* The problem *
Lines from the one containing "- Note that" through the end of the listing are what is wanted, given again exactly with both ends included and pictures left out.

─── Material provided

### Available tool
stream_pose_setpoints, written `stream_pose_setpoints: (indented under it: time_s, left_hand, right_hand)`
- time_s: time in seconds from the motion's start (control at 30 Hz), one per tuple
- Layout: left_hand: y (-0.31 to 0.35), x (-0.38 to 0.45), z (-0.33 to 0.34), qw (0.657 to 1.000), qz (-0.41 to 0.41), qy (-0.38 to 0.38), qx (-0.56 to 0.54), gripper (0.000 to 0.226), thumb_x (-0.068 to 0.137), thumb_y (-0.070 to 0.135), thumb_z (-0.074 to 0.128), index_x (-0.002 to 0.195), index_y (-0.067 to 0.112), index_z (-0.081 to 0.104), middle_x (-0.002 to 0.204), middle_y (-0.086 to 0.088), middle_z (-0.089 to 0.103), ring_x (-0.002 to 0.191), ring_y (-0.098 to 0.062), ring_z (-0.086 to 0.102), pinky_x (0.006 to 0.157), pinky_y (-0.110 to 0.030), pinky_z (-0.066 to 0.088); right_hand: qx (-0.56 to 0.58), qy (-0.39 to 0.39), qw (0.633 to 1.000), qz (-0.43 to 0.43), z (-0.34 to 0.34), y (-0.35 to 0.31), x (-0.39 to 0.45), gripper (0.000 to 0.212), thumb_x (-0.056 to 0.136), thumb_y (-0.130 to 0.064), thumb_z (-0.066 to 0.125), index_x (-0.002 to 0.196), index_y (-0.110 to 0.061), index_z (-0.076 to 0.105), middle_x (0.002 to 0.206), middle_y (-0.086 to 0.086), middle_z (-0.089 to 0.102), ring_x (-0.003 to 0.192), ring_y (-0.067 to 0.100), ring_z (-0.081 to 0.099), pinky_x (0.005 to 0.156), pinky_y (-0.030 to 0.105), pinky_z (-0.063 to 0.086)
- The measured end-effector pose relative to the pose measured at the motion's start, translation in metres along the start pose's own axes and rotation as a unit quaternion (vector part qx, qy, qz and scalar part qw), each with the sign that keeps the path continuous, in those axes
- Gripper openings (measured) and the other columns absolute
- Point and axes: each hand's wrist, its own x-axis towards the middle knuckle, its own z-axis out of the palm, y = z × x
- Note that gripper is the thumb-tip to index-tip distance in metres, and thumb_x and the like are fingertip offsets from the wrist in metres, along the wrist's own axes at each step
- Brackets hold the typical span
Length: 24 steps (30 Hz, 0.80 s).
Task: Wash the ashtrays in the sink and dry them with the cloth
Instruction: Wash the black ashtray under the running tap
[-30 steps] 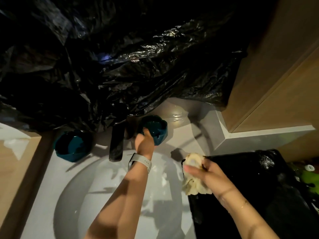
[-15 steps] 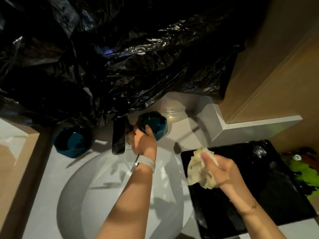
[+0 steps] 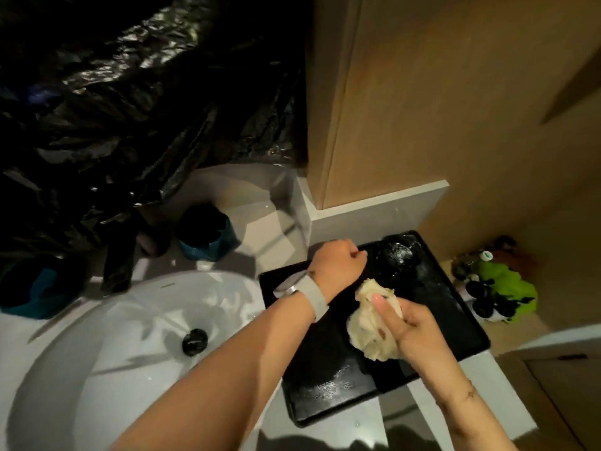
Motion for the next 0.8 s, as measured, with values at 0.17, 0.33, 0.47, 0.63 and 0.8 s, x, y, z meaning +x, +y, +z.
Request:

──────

* Result for this task *
- Note that gripper is the thumb-tip to index-tip distance in metres, and thumb_x and the like are fingertip offsets from the wrist in metres, along the wrist's own axes at each step
- Brackets hold the typical span
Length: 24 steps (30 Hz, 0.80 s).
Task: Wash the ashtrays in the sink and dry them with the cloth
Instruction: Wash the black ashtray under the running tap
[-30 steps] 
[-15 steps] 
[+0 steps] 
Motion for the next 0.8 s, as measured, with values at 0.17, 0.33, 0.47, 0.63 and 0.8 s, x, y, z meaning +x, +y, +z.
Request:

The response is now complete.